Yes, Moses, would that all the people of the LORD were prophets, the prophets Jesus calls them to be in virtue of their Baptism and Confirmation.

Would that all the people of the Lord, would that all of us Catholics today stand up for innocent Human Life, would that all of us Catholics today be vocal in loudly rejecting legalized abortion, euthanasia, embryonic stem cell research, human cloning and everything that degrades human life, and not care how politically incorrect we are in doing so.

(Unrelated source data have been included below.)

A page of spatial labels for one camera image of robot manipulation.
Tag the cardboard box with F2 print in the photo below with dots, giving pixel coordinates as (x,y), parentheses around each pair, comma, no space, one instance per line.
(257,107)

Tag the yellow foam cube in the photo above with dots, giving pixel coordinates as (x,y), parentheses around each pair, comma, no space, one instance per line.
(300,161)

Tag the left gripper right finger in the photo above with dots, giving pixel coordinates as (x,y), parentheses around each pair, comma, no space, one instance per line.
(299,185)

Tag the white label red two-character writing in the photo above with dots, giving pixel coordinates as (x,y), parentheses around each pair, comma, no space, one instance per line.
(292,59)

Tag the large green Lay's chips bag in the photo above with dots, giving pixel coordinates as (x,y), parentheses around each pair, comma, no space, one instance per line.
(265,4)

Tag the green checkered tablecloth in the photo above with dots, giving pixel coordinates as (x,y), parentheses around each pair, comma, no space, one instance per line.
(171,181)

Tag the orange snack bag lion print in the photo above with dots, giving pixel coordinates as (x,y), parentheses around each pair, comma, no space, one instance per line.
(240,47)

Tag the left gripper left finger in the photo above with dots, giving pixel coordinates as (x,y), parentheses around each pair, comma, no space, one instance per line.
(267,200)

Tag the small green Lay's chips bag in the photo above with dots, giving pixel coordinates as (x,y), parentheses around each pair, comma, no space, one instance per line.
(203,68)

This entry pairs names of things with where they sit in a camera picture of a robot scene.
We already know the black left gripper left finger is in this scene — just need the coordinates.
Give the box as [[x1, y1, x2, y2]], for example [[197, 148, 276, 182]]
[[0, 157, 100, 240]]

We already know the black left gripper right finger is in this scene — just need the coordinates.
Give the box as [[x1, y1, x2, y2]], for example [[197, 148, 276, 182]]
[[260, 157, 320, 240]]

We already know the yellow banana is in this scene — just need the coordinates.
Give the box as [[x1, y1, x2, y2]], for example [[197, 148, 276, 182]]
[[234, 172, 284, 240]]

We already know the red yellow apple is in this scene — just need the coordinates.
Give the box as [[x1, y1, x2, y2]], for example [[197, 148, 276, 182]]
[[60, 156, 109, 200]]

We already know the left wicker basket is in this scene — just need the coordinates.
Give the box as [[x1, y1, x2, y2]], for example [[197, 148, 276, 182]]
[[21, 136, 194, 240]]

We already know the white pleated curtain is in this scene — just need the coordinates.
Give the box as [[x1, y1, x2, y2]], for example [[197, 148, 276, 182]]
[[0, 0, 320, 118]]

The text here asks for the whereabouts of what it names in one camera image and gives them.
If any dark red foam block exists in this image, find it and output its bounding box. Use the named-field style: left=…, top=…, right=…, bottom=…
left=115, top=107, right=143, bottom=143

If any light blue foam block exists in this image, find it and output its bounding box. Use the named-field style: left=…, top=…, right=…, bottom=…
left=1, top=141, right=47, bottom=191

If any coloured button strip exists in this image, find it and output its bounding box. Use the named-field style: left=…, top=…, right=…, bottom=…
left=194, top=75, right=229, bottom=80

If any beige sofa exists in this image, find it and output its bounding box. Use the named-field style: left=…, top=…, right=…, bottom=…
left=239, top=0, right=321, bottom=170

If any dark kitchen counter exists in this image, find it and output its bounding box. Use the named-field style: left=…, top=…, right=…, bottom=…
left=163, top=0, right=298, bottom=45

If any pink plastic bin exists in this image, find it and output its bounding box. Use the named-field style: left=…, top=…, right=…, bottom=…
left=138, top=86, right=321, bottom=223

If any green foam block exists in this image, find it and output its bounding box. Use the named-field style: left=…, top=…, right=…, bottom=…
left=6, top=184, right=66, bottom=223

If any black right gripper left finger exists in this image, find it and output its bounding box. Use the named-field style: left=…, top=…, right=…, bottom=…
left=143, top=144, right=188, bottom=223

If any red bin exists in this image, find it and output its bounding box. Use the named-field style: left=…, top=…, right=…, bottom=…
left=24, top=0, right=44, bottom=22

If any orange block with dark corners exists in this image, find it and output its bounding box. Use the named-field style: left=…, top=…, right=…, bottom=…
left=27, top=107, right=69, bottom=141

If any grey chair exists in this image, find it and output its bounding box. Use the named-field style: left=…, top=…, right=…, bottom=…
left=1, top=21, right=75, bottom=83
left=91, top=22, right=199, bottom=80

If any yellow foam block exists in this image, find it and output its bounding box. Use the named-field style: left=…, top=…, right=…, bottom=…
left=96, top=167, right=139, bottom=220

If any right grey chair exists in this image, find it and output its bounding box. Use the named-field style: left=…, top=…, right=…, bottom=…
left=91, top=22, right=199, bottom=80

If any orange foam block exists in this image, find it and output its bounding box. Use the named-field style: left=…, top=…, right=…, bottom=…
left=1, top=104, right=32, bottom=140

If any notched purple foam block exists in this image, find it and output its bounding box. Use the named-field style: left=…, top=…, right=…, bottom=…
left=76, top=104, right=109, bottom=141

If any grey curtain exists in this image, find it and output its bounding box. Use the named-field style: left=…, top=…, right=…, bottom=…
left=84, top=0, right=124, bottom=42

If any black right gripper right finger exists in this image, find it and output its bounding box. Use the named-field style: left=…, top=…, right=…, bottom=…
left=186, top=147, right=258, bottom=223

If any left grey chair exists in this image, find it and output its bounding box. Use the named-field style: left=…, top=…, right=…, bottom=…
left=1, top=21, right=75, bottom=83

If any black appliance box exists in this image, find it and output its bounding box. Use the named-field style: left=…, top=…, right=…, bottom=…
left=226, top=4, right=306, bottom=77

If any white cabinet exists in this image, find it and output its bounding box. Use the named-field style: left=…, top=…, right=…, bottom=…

Would that all of us Catholics today be led by the Spirit to help support women in crisis pregnancies, to be mindful of the poor, to be compassionate to the suffering and their loved ones, and to promote scientific research to better all human beings, not just the ones deemed worthy of life by the self-proclaimed elite.

On this Respect Life Sunday and this whole Respect Life Month of October, may the prayer of Moses be our prayer, and may it be answered today by Christ in you, in me, and in the hearts of all Catholics, and other men and women of good will.